- **INSTRUCTIONS TO FOLLOW**: Copy every entry below exactly, and keep out the pictures.
--------------------------------------------------
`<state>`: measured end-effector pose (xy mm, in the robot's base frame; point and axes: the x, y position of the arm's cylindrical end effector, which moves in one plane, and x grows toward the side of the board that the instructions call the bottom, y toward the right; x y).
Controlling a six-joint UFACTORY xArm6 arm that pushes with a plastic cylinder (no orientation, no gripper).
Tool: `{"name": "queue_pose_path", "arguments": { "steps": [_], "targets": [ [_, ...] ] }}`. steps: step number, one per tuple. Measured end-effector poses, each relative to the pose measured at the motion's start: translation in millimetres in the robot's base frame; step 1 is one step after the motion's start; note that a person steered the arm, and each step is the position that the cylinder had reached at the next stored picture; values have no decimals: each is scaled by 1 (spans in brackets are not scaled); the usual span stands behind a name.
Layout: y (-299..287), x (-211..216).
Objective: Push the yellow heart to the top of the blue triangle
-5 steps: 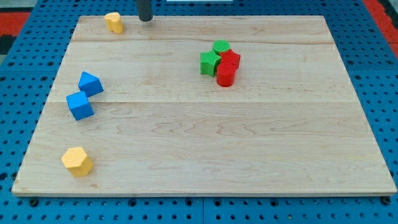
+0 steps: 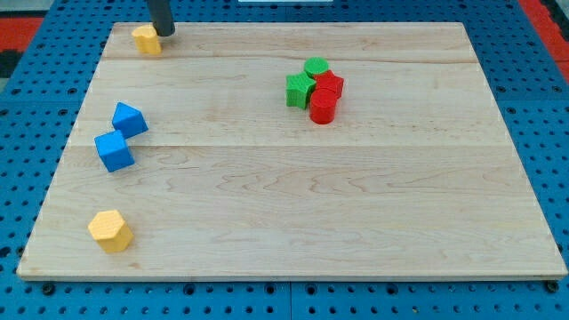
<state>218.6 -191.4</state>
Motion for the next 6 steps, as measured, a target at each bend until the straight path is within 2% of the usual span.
{"name": "queue_pose_path", "arguments": {
  "steps": [2, 3, 4, 5, 6],
  "targets": [
    [-44, -14],
    [-56, 10],
    [-47, 30],
    [-28, 15],
    [-25, 49]
  ]
}}
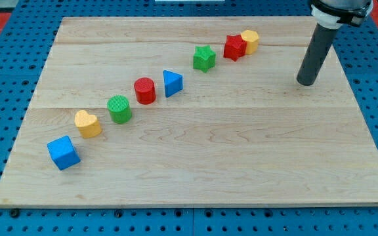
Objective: Place your arm to the bottom center
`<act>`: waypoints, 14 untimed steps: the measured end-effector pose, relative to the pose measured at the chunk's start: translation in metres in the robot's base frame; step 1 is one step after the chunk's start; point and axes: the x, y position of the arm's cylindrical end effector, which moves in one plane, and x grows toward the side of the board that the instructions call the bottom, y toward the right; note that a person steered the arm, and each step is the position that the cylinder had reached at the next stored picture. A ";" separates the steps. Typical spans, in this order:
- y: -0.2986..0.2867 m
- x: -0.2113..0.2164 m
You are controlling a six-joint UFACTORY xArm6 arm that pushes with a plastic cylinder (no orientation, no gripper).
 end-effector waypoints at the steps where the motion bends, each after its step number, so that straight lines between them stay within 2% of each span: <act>1: 0.000 0.000; 14: -0.024 0.013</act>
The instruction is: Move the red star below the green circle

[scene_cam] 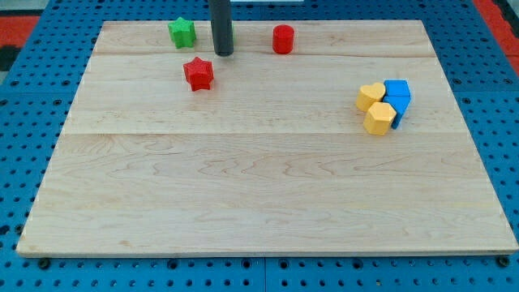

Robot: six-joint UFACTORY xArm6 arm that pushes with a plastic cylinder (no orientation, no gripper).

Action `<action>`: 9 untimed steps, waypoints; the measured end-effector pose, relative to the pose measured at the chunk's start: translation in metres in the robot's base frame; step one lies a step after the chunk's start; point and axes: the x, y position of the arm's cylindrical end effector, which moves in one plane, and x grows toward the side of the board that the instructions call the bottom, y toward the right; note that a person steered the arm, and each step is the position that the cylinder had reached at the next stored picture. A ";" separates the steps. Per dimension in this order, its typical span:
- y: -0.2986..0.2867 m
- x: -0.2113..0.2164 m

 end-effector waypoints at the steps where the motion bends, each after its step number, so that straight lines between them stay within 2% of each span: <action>1: -0.007 0.063; 2: -0.044 0.088; 3: -0.078 0.078; 4: -0.075 0.060; 5: -0.100 0.050; 6: -0.066 0.037; 7: -0.057 0.040; 8: -0.056 0.065; 9: -0.026 0.056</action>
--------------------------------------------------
- **TASK ANSWER**:
`<state>`: measured end-effector pose (xy mm, in the robot's base frame; point and axes: the x, y position of the arm's cylindrical end effector, which moves in one plane, and x grows toward the side of the board that the instructions call the bottom, y toward the right; x y).
Controlling a six-joint UFACTORY xArm6 arm that pushes with a plastic cylinder (no orientation, no gripper).
Tool: `{"name": "queue_pose_path", "arguments": { "steps": [_], "targets": [ [_, ...] ] }}`. steps: step number, one per tuple. Measured end-effector poses, each relative to the pose measured at the motion's start: translation in millimetres in the robot's base frame; step 1 is one step after the motion's start; note that a person steered the arm, and each step is the position that the cylinder had reached at the next stored picture; values have no decimals: each is scaled by 1 (spans in brackets are not scaled); the usual span stands behind a name.
Layout: y (-299..287), x (-211..216).
Objective: Push the yellow heart to the top of the blue triangle
-5 steps: 
+0 steps: 
<state>218.6 -191.4</state>
Motion for the next 6 steps, as measured, a target at each bend until the straight path is within 2% of the usual span.
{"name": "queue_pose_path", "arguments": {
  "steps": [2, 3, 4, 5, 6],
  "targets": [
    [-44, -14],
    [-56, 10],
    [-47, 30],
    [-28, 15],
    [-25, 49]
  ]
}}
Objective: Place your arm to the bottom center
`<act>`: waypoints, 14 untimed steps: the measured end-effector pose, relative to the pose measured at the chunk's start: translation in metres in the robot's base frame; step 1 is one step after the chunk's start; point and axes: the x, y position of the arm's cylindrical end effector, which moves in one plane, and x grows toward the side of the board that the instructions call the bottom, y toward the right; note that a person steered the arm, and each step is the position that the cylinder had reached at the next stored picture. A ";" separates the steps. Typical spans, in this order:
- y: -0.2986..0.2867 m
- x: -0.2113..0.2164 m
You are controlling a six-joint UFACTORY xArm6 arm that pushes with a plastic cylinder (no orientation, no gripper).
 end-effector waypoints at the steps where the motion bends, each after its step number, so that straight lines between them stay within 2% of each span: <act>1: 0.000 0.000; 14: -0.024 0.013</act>
The instruction is: Move the red star below the green circle

[scene_cam] 

Robot: six-joint UFACTORY xArm6 arm that pushes with a plastic cylinder (no orientation, no gripper).

Action `<action>`: 9 untimed steps, waypoints; the measured end-effector pose, relative to the pose measured at the chunk's start: translation in metres in the robot's base frame; step one lies a step after the chunk's start; point and axes: the x, y position of the arm's cylindrical end effector, which moves in one plane, and x grows toward the side of the board that the instructions call the bottom, y toward the right; note that a person steered the arm, and each step is the position that the cylinder had reached at the next stored picture. A ";" separates the steps. Per dimension in this order, its typical span:
- y: -0.2986..0.2867 m
- x: -0.2113..0.2164 m

 end-effector waypoints at the steps where the motion bends, each after its step number, so that straight lines between them stay within 2% of each span: <action>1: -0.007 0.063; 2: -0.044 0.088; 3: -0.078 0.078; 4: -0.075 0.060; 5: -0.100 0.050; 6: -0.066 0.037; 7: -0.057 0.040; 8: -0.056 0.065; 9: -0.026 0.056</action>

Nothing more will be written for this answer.